◆ Work task ◆
Please give back each line below unchanged; none of the pictures should appear.

◆ Data segment ◆
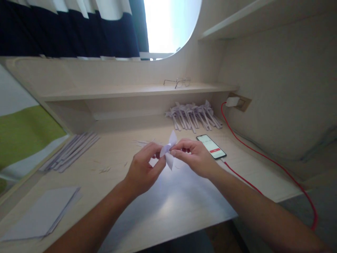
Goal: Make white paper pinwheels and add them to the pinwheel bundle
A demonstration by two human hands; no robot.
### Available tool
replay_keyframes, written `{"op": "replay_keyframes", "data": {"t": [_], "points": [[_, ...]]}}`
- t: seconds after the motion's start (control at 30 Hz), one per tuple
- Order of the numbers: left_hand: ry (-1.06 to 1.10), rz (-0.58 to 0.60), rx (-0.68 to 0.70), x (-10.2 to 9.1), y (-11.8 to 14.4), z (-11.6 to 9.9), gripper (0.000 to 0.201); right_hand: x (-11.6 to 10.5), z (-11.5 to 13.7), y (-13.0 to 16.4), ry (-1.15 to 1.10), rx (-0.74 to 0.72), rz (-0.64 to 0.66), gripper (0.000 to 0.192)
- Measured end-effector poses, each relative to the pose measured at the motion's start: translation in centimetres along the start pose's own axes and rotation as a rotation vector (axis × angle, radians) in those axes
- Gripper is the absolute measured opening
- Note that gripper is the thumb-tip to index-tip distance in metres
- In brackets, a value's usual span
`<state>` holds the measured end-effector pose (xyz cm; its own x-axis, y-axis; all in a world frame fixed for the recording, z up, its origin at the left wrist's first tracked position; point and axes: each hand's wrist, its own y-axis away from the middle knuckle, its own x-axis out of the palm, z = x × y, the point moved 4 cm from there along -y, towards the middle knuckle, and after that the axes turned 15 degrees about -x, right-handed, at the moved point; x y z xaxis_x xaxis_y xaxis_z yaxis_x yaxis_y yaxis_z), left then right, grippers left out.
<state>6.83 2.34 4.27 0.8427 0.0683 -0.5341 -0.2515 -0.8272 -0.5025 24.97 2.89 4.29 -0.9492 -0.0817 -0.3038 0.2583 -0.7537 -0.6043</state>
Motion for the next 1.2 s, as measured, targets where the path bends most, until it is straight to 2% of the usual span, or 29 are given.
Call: {"op": "replay_keyframes", "data": {"t": [0.17, 0.3, 0.4, 0.5, 0.6, 0.67, 0.77, 0.87, 1.03, 1.13, 1.2], "points": [[0.064, -0.045, -0.028, 1.0, -1.6, -0.3, 0.009, -0.4, -3.0, 0.0, -0.248, 0.178, 0.049, 0.026], [0.168, -0.016, -0.061, 1.6, -2.6, -0.5, 0.01, -0.7, -4.1, 0.4, -0.39, 0.182, 0.045, 0.042], [0.27, 0.038, -0.12, 1.8, -3.1, 0.1, 0.006, -0.7, -4.5, 0.8, -0.332, 0.165, 0.073, 0.046], [0.336, 0.077, -0.158, 1.8, -3.3, 1.0, 0.006, -1.3, -5.9, 0.4, -0.098, 0.2, 0.123, 0.043], [0.294, 0.051, -0.171, 1.1, -3.2, 2.2, 0.005, -4.5, -9.2, -2.0, 0.223, 0.301, 0.104, 0.029], [0.218, 0.014, -0.168, 0.4, -2.9, 3.0, 0.006, -8.3, -11.9, -4.4, 0.415, 0.373, -0.006, 0.023], [0.063, -0.013, -0.151, -0.6, -1.9, 4.2, 0.007, -14.2, -16.0, -7.5, 0.669, 0.512, -0.144, 0.035], [-0.035, -0.031, -0.109, -1.6, -0.6, 5.4, 0.005, -17.8, -19.0, -9.0, 0.833, 0.633, -0.222, 0.037], [-0.107, -0.08, -0.106, -3.1, 0.1, 6.7, 0.005, -19.3, -21.4, -9.8, 0.945, 0.775, -0.268, 0.034], [-0.117, -0.12, -0.1, -4.2, -0.1, 6.6, 0.008, -19.3, -21.0, -10.1, 0.941, 0.783, -0.276, 0.035], [-0.103, -0.127, -0.086, -4.8, -0.2, 6.4, 0.009, -18.8, -19.8, -10.1, 0.91, 0.744, -0.265, 0.036]]}}
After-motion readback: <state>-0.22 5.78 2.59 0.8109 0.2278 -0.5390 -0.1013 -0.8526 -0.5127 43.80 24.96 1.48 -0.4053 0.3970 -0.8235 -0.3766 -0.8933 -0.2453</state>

◆ Response to the task ◆
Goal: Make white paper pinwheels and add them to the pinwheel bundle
A demonstration by two human hands; no robot.
### Available tool
replay_keyframes, written `{"op": "replay_keyframes", "data": {"t": [_], "points": [[_, ...]]}}`
- t: seconds after the motion's start (control at 30 Hz), one per tuple
- Order of the numbers: left_hand: ry (-1.06 to 1.10), rz (-0.58 to 0.60), rx (-0.68 to 0.70), x (-10.2 to 9.1), y (-11.8 to 14.4), z (-11.6 to 9.9), gripper (0.000 to 0.201); right_hand: x (-11.6 to 10.5), z (-11.5 to 13.7), y (-13.0 to 16.4), ry (-1.15 to 1.10), rx (-0.74 to 0.72), rz (-0.64 to 0.66), gripper (0.000 to 0.192)
- Measured end-effector poses, each relative to the pose measured at the motion's start: translation in centimetres along the start pose's own axes and rotation as a rotation vector (axis × angle, radians) in those axes
- Gripper is the absolute measured opening
- Note that gripper is the thumb-tip to index-tip distance in metres
- In brackets, a value's usual span
`<state>` holds the measured end-effector pose (xyz cm; its own x-axis, y-axis; all in a world frame fixed for the recording, z up, its origin at the left wrist's first tracked position; point and axes: each hand's wrist, its own y-axis away from the middle knuckle, its own x-axis out of the palm, z = x × y, the point moved 4 cm from there along -y, towards the middle knuckle, and after that the axes turned 15 degrees about -x, right-handed, at the moved point; x y z xaxis_x xaxis_y xaxis_z yaxis_x yaxis_y yaxis_z), left then right, grippers left out.
<state>6.83 2.34 4.27 0.8427 0.0683 -0.5341 -0.2515 -0.8272 -0.5025 24.97 2.89 4.29 -0.9492 -0.0817 -0.3038 0.2583 -0.7537 -0.6043</state>
Motion for the next 1.2 s, as measured, targets where the path bends most, until it is straight to 2% of the usual span, or 29 are given.
Call: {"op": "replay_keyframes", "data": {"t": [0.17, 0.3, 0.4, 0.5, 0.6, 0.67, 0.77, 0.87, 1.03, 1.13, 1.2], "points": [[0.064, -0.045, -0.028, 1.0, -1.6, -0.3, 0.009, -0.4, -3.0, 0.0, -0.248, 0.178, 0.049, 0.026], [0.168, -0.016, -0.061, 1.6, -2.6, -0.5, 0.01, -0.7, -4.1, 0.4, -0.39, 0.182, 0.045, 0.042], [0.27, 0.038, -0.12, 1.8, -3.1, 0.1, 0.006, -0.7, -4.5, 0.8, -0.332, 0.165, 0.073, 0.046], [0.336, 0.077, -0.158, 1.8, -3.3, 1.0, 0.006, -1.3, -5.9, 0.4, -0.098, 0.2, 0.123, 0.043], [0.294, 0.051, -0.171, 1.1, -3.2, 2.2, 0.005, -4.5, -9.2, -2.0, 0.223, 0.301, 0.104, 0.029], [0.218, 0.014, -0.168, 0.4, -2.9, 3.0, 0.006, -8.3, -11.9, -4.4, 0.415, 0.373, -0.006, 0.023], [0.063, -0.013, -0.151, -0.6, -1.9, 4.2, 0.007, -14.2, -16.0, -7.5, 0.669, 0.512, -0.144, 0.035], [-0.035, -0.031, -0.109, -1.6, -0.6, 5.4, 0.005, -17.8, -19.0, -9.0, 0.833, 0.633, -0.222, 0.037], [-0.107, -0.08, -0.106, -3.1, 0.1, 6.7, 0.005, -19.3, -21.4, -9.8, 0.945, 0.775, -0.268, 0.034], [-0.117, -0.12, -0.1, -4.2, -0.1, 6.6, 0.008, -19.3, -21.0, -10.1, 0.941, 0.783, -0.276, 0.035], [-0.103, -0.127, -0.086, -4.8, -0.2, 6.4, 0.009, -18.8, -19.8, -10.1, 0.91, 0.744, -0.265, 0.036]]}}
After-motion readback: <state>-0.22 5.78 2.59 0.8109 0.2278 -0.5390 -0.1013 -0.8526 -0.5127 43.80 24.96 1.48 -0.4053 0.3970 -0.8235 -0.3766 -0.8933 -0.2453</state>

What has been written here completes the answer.